▶ [Provided records]
####################

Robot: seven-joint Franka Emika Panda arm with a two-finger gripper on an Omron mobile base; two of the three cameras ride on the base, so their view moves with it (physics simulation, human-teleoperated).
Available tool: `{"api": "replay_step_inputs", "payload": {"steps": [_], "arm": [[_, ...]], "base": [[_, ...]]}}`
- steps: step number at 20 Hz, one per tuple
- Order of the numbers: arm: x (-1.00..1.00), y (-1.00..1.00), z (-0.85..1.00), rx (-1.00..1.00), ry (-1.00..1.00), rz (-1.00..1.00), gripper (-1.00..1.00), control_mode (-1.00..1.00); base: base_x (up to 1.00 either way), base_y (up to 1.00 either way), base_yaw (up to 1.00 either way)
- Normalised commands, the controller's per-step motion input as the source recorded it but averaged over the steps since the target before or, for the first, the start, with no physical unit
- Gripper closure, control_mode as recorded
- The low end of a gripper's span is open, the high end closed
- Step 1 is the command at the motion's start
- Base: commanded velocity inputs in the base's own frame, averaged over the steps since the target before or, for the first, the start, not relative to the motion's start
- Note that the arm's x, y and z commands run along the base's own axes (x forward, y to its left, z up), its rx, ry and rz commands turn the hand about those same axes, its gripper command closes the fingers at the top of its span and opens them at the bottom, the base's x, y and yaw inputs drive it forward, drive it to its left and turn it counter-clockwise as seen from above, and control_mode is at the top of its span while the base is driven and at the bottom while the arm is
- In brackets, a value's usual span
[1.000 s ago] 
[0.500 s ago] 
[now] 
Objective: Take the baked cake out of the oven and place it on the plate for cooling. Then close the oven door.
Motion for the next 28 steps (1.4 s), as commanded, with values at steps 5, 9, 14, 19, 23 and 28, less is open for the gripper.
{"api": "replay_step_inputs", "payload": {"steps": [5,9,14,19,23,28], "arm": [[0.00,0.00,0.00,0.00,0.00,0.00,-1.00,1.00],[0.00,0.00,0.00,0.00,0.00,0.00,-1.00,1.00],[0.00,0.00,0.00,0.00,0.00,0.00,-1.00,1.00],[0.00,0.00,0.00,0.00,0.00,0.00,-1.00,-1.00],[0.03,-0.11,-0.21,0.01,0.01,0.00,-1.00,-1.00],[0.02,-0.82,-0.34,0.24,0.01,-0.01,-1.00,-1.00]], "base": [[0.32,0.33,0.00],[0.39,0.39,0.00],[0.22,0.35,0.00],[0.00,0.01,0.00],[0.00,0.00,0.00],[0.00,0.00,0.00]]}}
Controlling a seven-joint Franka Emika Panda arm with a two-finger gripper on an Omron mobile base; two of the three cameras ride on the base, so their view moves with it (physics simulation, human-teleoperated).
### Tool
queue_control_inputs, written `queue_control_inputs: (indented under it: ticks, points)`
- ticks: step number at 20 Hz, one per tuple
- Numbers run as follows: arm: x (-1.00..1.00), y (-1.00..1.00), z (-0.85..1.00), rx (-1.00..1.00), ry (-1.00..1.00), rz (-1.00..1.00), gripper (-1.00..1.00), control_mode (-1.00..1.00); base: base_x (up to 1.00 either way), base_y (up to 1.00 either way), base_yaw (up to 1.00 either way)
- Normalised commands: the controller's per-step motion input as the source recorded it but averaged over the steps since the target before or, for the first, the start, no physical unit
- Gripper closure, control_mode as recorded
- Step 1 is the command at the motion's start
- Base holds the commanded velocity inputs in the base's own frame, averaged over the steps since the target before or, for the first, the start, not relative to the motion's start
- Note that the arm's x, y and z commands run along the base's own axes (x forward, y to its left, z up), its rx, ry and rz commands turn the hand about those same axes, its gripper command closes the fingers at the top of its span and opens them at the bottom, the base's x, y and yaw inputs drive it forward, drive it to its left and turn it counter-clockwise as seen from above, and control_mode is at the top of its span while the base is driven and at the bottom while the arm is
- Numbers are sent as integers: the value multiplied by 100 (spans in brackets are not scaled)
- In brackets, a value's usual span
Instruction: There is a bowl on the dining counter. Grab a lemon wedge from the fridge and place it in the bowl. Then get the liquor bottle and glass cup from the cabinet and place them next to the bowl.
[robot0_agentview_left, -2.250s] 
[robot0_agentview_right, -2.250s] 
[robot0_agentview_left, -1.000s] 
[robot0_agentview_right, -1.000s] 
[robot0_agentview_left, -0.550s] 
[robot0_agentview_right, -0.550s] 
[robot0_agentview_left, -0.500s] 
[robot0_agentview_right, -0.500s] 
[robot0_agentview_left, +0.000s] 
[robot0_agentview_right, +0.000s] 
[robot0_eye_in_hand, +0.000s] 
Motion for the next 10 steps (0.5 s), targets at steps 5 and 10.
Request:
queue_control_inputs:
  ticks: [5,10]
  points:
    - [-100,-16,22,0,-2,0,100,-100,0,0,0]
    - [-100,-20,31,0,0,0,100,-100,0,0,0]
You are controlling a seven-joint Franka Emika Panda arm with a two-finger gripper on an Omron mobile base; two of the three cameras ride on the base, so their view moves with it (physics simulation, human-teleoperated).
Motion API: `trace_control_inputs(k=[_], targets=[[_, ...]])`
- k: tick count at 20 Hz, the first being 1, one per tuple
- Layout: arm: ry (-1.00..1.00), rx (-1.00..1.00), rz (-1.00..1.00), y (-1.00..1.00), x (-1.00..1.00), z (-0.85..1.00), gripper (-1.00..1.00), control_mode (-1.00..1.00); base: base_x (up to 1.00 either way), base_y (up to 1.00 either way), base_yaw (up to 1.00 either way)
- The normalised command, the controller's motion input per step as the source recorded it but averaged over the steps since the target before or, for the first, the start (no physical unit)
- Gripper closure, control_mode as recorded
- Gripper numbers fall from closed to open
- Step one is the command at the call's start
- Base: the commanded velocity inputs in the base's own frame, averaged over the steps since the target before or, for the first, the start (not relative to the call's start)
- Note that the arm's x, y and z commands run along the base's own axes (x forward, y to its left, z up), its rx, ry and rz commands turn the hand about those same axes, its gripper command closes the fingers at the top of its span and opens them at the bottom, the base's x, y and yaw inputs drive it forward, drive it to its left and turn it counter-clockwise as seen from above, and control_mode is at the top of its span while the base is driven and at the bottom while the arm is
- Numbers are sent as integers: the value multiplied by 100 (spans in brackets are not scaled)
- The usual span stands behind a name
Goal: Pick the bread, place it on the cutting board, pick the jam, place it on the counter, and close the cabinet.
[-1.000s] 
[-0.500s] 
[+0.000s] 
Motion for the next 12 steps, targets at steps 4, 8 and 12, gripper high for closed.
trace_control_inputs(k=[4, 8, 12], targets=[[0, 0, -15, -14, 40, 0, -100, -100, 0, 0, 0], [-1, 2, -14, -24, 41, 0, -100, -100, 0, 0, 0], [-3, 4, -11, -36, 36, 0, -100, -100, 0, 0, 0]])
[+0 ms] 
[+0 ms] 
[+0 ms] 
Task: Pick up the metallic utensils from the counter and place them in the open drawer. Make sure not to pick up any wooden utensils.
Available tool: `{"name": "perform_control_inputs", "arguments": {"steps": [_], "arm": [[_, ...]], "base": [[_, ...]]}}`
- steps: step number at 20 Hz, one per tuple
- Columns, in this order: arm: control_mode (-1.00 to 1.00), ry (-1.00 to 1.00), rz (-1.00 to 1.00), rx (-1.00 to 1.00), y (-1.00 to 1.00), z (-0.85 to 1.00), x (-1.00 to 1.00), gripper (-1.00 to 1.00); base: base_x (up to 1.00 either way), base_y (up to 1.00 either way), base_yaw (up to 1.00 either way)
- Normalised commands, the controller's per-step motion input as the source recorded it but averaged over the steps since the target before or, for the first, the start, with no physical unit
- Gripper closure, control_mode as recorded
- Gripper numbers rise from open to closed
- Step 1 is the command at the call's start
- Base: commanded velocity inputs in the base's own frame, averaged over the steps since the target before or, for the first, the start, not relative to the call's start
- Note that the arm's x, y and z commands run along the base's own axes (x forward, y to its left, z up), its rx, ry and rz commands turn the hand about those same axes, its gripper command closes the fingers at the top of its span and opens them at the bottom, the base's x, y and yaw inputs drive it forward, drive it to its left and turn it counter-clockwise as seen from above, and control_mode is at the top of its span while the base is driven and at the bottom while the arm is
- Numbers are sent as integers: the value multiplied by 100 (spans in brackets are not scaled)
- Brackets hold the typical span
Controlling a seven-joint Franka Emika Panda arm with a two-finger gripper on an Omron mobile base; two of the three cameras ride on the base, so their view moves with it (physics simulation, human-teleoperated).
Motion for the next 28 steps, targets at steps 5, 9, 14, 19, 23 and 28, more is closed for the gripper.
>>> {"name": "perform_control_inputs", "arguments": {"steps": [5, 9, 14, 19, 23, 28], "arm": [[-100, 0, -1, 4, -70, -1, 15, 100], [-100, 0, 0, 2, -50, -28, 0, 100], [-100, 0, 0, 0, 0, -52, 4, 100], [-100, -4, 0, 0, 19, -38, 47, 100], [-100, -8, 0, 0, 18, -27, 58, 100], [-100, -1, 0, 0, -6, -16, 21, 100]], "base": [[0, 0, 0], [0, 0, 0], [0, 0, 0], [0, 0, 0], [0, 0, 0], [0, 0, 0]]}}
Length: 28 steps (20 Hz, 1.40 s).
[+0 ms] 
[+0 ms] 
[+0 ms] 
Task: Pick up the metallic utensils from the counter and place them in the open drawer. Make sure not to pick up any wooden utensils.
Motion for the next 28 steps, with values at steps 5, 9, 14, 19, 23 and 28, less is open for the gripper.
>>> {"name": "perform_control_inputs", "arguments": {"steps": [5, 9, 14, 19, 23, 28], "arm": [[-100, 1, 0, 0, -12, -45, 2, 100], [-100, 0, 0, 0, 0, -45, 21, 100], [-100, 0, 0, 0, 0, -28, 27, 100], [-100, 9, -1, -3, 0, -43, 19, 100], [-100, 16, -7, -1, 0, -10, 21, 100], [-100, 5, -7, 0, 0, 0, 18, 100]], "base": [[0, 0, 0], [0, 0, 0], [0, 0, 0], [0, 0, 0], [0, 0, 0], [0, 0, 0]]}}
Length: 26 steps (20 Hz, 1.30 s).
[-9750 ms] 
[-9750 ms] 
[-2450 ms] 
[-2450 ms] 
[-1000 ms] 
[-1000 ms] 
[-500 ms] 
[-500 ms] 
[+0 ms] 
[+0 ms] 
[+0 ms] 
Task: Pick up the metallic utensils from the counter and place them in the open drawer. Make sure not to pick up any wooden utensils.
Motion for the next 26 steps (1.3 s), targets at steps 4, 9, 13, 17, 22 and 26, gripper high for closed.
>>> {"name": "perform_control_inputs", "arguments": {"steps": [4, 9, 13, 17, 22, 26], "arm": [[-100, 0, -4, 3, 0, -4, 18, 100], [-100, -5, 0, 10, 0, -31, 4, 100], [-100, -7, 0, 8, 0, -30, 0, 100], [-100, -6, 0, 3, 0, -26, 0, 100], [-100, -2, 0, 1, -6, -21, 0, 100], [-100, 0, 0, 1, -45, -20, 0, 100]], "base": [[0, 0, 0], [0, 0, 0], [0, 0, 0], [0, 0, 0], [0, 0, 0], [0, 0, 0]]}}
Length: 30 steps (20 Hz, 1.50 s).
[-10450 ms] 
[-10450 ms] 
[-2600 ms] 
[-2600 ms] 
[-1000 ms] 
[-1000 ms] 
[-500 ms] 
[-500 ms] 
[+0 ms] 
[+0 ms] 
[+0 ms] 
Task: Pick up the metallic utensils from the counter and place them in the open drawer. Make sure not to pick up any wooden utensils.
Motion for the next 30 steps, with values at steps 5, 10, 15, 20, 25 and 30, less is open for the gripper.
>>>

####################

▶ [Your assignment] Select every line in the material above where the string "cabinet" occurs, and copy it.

▶ [Completed task]
Instruction: There is a bowl on the dining counter. Grab a lemon wedge from the fridge and place it in the bowl. Then get the liquor bottle and glass cup from the cabinet and place them next to the bowl.
Goal: Pick the bread, place it on the cutting board, pick the jam, place it on the counter, and close the cabinet.

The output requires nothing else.